To enable design-led production of 5G-related products in India, the DoT has modified the rules for the Production Linked Initiative (PLI) plan for manufacturing telecom and networking products. One of the amendments included a 01 per cent higher incentive for products qualifying the design-led criteria. [2]

Indian Air Force launched an Artificial Intelligence Centre of Excellence

Under the aegis of UDAAN (Unit for Digitisation, Automation, Artificial Intelligence and Application Networking), the Indian Air Force (IAF) launched a Centre of Excellence (CoE) for AI. The CoE was inaugurated by Air Marshal Sandeep Singh, Vice Chief of the Air Staff (VCAS), on 10 July 2022 at Air Force Station Rajokri, New Delhi. A Big Data Analytics and AI platform for managing all aspects of Analytics, Machine Learning (ML), Natural Language Processing (NLP), Neural Networks, and Deep Learning algorithms has been commissioned in the IAF’s AI Centre.

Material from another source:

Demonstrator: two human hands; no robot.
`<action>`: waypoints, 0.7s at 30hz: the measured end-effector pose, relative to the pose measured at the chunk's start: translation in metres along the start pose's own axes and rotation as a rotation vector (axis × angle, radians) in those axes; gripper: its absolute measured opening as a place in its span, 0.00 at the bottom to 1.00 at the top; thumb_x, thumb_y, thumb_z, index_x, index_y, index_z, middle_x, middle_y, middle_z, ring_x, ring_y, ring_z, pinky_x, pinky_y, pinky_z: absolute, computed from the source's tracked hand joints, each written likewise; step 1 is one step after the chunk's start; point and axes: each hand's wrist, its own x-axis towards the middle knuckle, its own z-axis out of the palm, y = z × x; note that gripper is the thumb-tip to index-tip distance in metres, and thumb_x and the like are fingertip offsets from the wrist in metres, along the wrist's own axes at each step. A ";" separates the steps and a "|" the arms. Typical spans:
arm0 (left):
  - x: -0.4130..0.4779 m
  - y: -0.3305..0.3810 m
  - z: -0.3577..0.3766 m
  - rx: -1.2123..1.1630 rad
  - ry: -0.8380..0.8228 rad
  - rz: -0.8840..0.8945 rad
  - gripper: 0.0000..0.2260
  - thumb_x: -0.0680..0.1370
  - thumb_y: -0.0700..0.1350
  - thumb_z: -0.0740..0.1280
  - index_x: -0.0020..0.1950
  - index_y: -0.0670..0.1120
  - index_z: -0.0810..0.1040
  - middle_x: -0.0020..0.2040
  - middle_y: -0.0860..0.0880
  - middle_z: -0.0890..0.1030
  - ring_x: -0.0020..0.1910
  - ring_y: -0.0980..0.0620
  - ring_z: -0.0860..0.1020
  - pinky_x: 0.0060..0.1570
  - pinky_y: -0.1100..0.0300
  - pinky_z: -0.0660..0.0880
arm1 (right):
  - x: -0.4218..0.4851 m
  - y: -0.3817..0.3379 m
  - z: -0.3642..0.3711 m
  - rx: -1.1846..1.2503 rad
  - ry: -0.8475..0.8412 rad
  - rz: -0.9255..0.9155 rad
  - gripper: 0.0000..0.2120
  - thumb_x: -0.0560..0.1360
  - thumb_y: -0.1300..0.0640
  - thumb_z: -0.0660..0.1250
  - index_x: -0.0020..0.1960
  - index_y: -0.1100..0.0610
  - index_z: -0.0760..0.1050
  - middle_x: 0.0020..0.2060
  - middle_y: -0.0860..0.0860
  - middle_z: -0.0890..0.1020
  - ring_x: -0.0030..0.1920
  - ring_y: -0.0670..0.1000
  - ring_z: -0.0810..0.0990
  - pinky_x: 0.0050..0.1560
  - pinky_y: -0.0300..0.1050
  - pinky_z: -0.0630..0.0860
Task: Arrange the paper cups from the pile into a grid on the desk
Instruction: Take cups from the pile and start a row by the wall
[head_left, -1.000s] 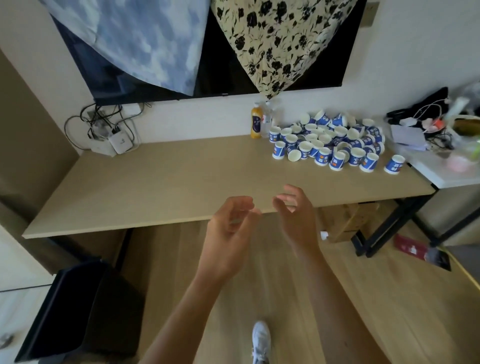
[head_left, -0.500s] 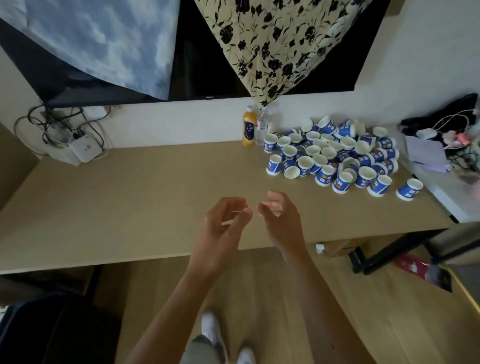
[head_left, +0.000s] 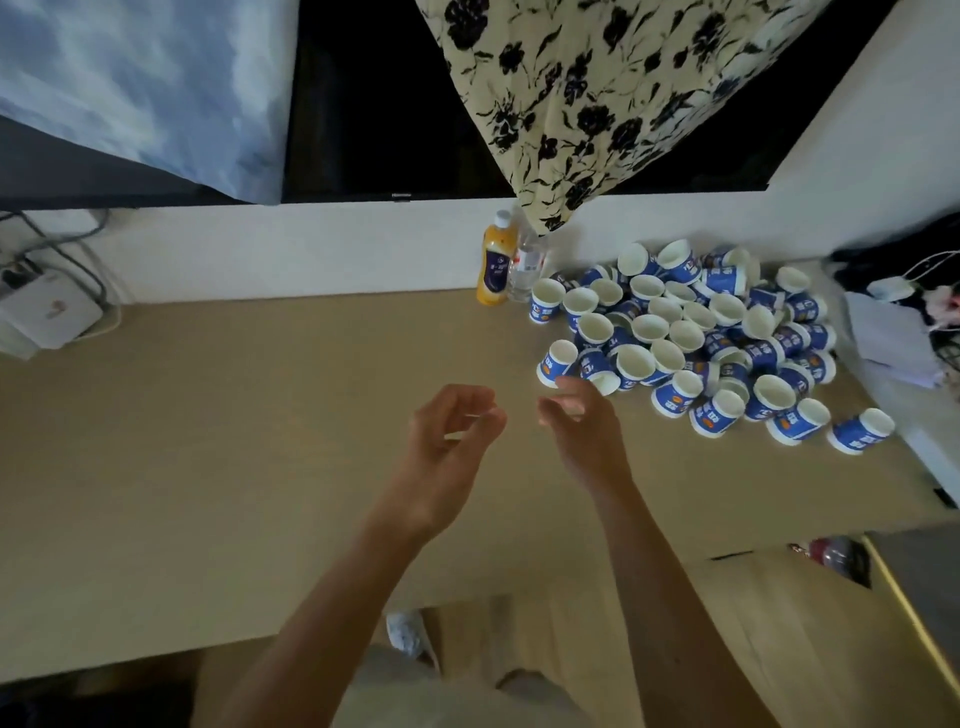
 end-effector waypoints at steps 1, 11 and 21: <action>0.014 -0.002 -0.003 0.001 -0.004 -0.014 0.07 0.80 0.45 0.68 0.58 0.47 0.80 0.54 0.52 0.83 0.49 0.63 0.79 0.48 0.70 0.74 | 0.012 0.001 0.004 -0.002 0.006 0.019 0.20 0.77 0.50 0.70 0.67 0.54 0.75 0.50 0.51 0.86 0.54 0.48 0.82 0.55 0.43 0.74; 0.084 -0.008 0.012 0.020 -0.013 -0.123 0.06 0.80 0.45 0.68 0.56 0.48 0.80 0.50 0.56 0.82 0.44 0.71 0.78 0.43 0.77 0.70 | 0.111 0.021 0.025 -0.127 -0.019 0.130 0.20 0.74 0.52 0.72 0.63 0.55 0.74 0.49 0.47 0.81 0.51 0.49 0.79 0.41 0.35 0.68; 0.107 -0.015 0.046 0.022 0.003 -0.228 0.06 0.80 0.48 0.69 0.56 0.49 0.80 0.50 0.57 0.82 0.46 0.68 0.79 0.43 0.75 0.71 | 0.211 0.086 0.044 -0.627 -0.029 -0.045 0.40 0.68 0.58 0.76 0.76 0.57 0.62 0.73 0.59 0.64 0.74 0.63 0.61 0.70 0.58 0.63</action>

The newest servers powered by Graphical Processing Unit (GPU) would handle the high-end compute requirements.

“The IAF has taken proactive steps to embed Industry 4.0 and AI-based technologies in its war-fighting processes. The AI CoE with high-end compute and Big Data storage capabilities, coupled with full-spectrum AI Software suites, would substantially enhance operational capabilities of IAF,” said the VCAS while addressing the gathering.[3]

MeitY released the Draft “National Data Governance Framework” Policy for public consultation

On 27 July 2022, the Minister of State (MoS) for Electronics & Information Technology (E&IT)— Rajeev Chandrasekhar, informed the Lok Sabha (the Lower House of the Indian Parliament) that the Ministry of Electronics and Information Technology (MeitY) released the Draft “National Data Governance Framework” policy on 26 May 2022, for public consultation, and the draft policy is under finalisation. The policy aims to ensure that non-personal data and anonymised data from both government and private sector are safely accessible by Research and Innovation eco-system. It will also provide a framework for data/datasets/metadata rules, standards, guidelines, and protocols for sharing non-personal data sets while ensuring privacy, security, and integrity/trust.[4]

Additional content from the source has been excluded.